Agnes imagined them, these borough-dwellers, packed into honeycombed tower-blocks and desolate shopping malls, their territories orbiting round Belgravia and Knightsbridge and Soho like strange satellites round a mysterious sun. She was fascinated by their fearlessness. There were days when she sat until the afternoon died into darkness, her eyes raking the classified pages in search of she knew not what. Models wanted for mail order catalogue. Commis chef required. Earn hundreds from home — own transportation essential.

They ended up living in Highbury; or at least that was what Agnes said. Merlin, taking for his reference the nearest conurbation, said they lived in Finsbury Park. Nina said they lived in the Arsenal. What Nina’s claim lacked in glamour it made up for in accuracy: they did indeed live in the Arsenal, a tiny grid of quiet streets possessing an unusually parochial charm for what they all claimed was central London.

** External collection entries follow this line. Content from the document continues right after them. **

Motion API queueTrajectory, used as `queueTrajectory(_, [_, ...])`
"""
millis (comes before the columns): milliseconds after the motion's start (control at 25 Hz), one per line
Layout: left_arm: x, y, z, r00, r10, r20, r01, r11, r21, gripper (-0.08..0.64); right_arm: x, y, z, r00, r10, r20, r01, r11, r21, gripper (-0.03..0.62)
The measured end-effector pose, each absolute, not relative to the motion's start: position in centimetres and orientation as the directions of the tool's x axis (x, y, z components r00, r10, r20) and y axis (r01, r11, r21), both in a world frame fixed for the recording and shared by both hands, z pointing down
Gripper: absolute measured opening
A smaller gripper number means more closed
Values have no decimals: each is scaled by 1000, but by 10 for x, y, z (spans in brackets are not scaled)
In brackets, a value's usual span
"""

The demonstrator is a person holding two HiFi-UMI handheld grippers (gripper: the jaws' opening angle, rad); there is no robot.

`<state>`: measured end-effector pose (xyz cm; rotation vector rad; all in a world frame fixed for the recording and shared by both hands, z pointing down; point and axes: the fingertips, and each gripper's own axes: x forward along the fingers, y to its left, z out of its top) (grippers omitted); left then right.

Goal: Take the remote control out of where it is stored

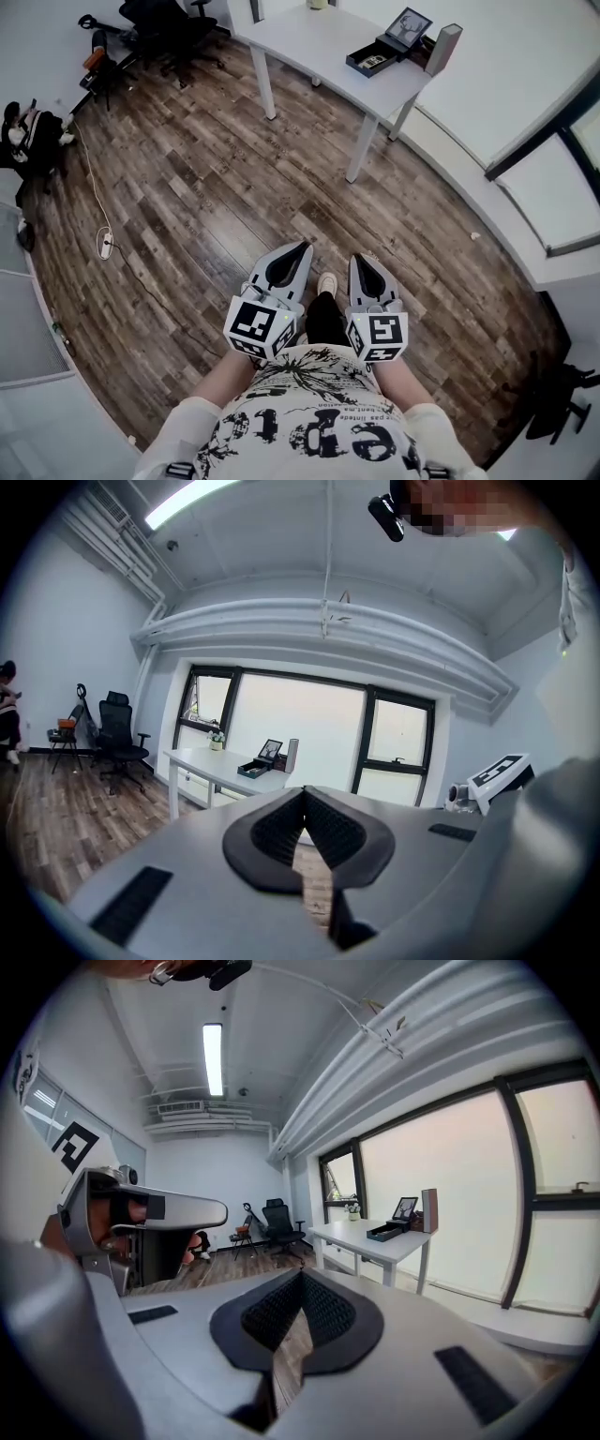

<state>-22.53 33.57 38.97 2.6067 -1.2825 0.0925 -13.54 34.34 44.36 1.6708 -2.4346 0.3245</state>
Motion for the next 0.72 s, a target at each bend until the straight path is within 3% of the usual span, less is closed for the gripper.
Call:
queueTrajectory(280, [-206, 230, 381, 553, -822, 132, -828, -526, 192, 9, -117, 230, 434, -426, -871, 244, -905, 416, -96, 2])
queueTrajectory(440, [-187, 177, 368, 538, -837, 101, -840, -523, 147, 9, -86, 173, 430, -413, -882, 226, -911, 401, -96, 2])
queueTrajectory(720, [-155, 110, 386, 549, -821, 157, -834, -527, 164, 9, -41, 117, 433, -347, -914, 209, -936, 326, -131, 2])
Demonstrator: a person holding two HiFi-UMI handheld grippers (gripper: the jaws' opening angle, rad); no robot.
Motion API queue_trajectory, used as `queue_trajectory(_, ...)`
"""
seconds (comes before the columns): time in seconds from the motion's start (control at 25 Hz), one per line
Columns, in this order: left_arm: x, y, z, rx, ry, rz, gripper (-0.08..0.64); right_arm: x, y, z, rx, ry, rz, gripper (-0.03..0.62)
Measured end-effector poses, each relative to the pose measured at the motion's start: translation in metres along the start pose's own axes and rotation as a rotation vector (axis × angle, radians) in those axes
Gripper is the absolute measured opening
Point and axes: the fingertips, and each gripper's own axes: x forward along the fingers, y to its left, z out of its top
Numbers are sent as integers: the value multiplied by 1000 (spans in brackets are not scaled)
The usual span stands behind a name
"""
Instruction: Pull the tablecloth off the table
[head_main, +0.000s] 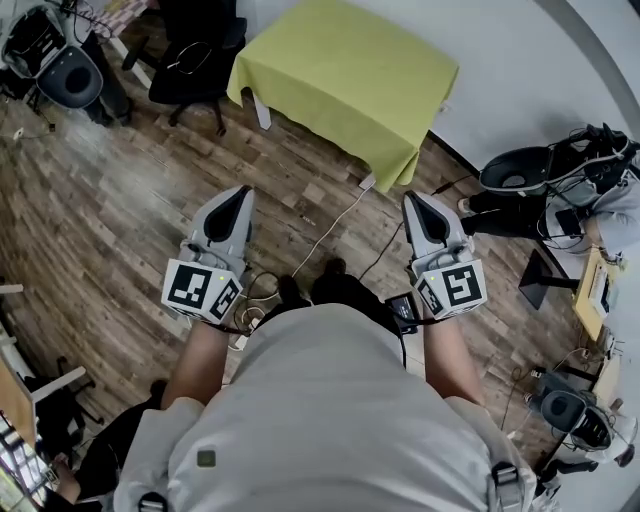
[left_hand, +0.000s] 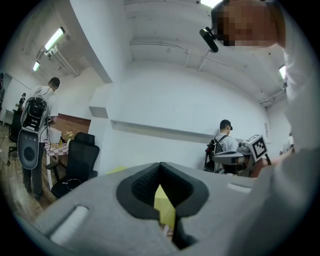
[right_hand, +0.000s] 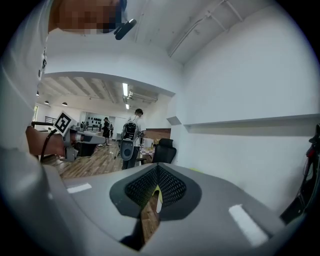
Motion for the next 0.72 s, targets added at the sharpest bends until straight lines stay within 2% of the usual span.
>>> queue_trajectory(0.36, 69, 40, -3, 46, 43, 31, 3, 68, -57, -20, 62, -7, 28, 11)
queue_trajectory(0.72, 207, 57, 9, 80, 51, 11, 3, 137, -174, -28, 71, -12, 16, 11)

The Arsenal, however, although dangerously near the borders, was undeniably in Agnes’s Highbury, and the two friends were happy to discover they lived in such close proximity. Alas, it was Merlin, insisting as he did on the windswept reaches of Finsbury Park, who dwelt in error; for though it was but half a mile away, this barren region of concrete and cast-iron, of clotting traffic and petrol-heavy air, of desolate pavements overrun with skulking dogs and whirling litter cyclones, of filthy strings of shops selling only what nobody wanted to buy, was — and on this Agnes insisted — a world apart.

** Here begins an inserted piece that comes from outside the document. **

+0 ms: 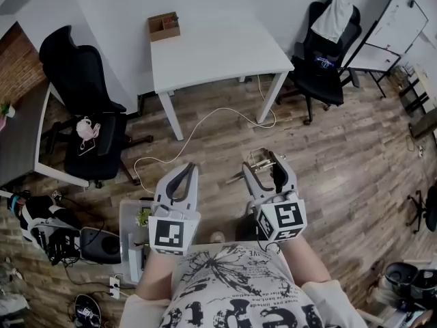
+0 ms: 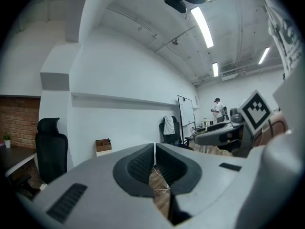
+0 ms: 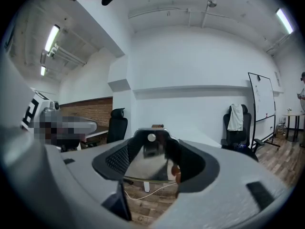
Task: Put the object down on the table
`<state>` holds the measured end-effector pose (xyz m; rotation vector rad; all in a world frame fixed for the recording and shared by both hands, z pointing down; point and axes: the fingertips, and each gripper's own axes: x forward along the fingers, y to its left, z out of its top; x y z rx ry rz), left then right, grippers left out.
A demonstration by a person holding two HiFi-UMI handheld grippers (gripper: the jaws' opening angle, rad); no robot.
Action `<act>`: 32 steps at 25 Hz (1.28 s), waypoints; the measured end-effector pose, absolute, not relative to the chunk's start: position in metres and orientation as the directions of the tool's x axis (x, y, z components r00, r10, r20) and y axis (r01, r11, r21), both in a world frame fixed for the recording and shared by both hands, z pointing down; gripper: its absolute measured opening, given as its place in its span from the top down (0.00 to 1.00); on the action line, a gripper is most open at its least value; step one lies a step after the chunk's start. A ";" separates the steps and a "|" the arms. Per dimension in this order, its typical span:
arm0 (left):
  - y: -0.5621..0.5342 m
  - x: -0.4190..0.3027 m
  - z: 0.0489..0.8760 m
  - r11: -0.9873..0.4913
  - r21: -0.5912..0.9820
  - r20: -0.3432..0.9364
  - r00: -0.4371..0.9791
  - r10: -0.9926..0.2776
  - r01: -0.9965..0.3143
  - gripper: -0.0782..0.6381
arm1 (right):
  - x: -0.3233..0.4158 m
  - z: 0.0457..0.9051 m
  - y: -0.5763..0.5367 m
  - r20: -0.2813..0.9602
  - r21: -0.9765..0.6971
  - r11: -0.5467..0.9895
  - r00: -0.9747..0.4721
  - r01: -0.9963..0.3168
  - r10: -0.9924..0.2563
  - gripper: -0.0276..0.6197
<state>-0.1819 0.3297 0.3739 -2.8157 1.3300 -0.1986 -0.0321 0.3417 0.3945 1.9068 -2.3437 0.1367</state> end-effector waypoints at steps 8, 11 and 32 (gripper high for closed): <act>0.273 -0.154 0.383 -0.598 -0.091 0.104 0.589 -0.801 -0.797 0.87 | -0.001 0.410 0.277 0.169 -0.019 0.246 -0.245 -0.969 -0.955 0.53; 0.244 -0.134 0.382 -0.572 -0.086 0.123 0.561 -0.818 -0.815 0.87 | 0.020 0.409 0.240 0.162 -0.028 0.270 -0.271 -0.962 -0.949 0.53; 0.016 0.010 0.371 -0.407 -0.091 0.111 0.397 -0.911 -0.909 0.87 | 0.164 0.409 -0.017 0.215 -0.014 0.452 -0.444 -0.892 -0.870 0.53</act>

The house belonged to Merlin’s uncle Dan, but Merlin’s preferment displayed scant consciousness of the time-honoured rituals of heirloom and inheritance. Dan deserted the property like a precipitant rat at the first sign of listing, when rumours of the street’s subsidence were still but rumours. The council had agreed to purchase the house at the end of a two-year period — by which time, they assured him with what appeared to be complacency, it was certain to be uninhabitable — and Dan was partially comforted to find in Merlin a tenant prepared to pay handsomely for the pleasure of witnessing the property’s decline. The proximity of the Arsenal football ground went some way towards recompensing Merlin for his pains, and although the value of this bonus had been calculated without his incumbent flatmates in mind, they at least were relieved that he seemed to have abandoned his dreams of security guards and private swimming pools.

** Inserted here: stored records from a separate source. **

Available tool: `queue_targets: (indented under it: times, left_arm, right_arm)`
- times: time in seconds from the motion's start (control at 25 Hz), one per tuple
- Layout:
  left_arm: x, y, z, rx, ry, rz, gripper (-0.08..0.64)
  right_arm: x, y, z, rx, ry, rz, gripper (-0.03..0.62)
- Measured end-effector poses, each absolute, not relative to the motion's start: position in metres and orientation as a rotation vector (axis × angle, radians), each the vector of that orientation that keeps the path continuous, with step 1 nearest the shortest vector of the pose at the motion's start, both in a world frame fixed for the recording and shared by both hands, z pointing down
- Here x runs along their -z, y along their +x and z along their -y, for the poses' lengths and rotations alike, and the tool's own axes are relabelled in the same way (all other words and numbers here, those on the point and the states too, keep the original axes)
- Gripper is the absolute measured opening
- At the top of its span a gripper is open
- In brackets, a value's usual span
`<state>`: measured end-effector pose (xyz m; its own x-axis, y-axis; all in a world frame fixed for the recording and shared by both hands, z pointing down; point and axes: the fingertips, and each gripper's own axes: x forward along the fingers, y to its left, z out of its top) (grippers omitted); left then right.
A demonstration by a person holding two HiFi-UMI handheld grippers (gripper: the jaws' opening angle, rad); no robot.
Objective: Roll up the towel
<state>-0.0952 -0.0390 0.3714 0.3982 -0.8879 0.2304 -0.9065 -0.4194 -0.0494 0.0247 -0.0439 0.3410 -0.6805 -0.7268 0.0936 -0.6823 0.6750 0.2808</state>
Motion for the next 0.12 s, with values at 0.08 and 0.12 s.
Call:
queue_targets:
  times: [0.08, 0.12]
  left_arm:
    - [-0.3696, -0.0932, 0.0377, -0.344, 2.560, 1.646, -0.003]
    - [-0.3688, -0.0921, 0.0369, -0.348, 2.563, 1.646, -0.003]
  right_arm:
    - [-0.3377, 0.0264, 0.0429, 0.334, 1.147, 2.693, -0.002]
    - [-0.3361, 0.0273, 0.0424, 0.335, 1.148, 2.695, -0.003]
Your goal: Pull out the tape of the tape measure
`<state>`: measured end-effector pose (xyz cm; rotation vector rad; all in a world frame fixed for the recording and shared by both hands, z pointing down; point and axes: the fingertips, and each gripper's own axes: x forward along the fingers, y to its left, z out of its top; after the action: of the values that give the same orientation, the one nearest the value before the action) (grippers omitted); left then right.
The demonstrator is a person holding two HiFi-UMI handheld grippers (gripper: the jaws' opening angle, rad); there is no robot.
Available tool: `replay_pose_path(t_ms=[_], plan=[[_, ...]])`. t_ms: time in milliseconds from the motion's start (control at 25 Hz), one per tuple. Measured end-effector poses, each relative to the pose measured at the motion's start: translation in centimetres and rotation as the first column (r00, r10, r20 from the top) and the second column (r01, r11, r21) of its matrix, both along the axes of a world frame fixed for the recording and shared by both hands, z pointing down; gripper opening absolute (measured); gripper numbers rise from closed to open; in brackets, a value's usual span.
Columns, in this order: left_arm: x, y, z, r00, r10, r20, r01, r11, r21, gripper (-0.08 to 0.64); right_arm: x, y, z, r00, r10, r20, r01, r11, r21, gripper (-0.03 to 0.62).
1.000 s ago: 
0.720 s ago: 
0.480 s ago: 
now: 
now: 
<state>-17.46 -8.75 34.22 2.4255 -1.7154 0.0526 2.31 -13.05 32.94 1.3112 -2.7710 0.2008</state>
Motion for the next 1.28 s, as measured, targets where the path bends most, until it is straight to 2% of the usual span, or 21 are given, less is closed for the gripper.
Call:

What it lacked in elegant accoutrements the house made up for in symbolic value, for it was, after all, their first. Like its occupants, 14 Elwood Street was detached from its neighbours. Merlin claimed there was an exiled Cameroonian prince living in disgrace next door; but while Agnes and Nina had seen for themselves the broken windows, overflowing bins and constant stream of unsavoury visitors that paid testimony to the latter part of this statement, they had no evidence as to the veracity of the former.

Once Merlin had started his job, Agnes and Nina spent their days scrubbing and sweeping and purging like symbiotic housewives. Within a fortnight, however, Nina found a job on a local newspaper, which shifting of the household’s employment ratio meant that home improvements were relegated to weekends. While the democratic process exempted Agnes from days of lonesome toil, it did not see fit to replace this occupation with any more productive form of employment. She spent days wandering the streets of her unfamiliar home, and was eventually driven to go into different news-agents, buying three papers a day just so that she could talk to someone. On one of these social forays she encountered her next-door neighbour, the erstwhile prince of the Cameroons, rooting in his own rubbish bin as if in the hope of scavenging something that he, as a monarchist spendthrift, might have tossed away half finished.

‘Morning!’ Agnes called out, driven by pity and desperation to an attempt at human kindness.

The man looked up and stared at her. Presently, he grinned and indicated a battered lime-green Cortina parked outside the house.

‘Joy ride?’ he said. ‘Me and you?’

‘No thank you,’ said Agnes smartly as she walked on, chilled by this untimely encounter with derangement.